About this exercise: Nothing in the data may change. Copy all of it exactly.

Data provided:

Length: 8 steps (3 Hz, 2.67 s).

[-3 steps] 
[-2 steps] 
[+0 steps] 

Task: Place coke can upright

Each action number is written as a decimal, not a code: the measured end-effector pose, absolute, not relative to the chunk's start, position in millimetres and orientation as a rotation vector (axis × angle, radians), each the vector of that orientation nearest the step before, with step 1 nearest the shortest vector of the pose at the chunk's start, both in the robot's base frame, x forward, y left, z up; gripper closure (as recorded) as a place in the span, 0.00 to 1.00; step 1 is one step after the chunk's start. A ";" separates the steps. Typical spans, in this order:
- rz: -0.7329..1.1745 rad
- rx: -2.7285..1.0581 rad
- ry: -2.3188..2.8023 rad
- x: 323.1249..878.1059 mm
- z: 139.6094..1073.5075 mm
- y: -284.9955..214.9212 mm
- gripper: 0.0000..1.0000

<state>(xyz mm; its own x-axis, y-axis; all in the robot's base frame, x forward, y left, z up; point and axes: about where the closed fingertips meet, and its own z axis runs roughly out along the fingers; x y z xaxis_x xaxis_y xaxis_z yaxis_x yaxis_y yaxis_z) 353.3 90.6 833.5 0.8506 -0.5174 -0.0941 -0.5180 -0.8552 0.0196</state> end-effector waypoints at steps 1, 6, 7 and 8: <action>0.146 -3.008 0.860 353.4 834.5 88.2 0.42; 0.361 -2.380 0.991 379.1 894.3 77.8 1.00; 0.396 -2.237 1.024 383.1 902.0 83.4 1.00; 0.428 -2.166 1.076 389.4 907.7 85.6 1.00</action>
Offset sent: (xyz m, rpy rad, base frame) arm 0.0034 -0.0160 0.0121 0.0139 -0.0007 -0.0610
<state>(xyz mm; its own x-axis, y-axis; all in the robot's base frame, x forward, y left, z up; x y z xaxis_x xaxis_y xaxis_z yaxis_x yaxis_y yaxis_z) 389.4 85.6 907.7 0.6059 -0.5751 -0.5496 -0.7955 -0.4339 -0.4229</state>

Answer section:
Length: 8 steps (3 Hz, 2.67 s).

[-3 steps] 
[-2 steps] 
[+0 steps] 

Task: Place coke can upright

Each action number is written as a decimal, not a code: the measured end-effector pose, absolute, not relative to the chunk's start, position in millimetres and orientation as a rotation vector (axis × angle, radians), each the vector of that orientation nearest the step before, with step 1 nearest the shortest vector of the pose at the chunk's start, both in the robot's base frame, x forward, y left, z up; gripper closure (as recorded) as a place in the span, 0.00 to 1.00; step 1 is one step after the chunk's start. A ";" separates the steps. Typical spans, in this order:
- rz: -0.7329..1.1745 rad
- rx: -2.7285..1.0581 rad
- ry: -2.3188..2.8023 rad
- x: 323.1249..878.1059 mm
- z: 139.6094..1073.5075 mm
- y: -284.9955..214.9212 mm
- gripper: 0.0000..1.0000

<state>(xyz mm; its own x-axis, y-axis; all in the robot's base frame, x forward, y left, z up; point and axes: about where the closed fingertips meet, and its own z axis runs roughly out along the fingers; x y z xaxis_x xaxis_y xaxis_z yaxis_x yaxis_y yaxis_z) 353.3 90.6 833.5 0.8506 -0.5174 -0.0941 -0.5180 -0.8552 0.0196</state> end-effector waypoints at steps 1, 6, 7 and 8: <action>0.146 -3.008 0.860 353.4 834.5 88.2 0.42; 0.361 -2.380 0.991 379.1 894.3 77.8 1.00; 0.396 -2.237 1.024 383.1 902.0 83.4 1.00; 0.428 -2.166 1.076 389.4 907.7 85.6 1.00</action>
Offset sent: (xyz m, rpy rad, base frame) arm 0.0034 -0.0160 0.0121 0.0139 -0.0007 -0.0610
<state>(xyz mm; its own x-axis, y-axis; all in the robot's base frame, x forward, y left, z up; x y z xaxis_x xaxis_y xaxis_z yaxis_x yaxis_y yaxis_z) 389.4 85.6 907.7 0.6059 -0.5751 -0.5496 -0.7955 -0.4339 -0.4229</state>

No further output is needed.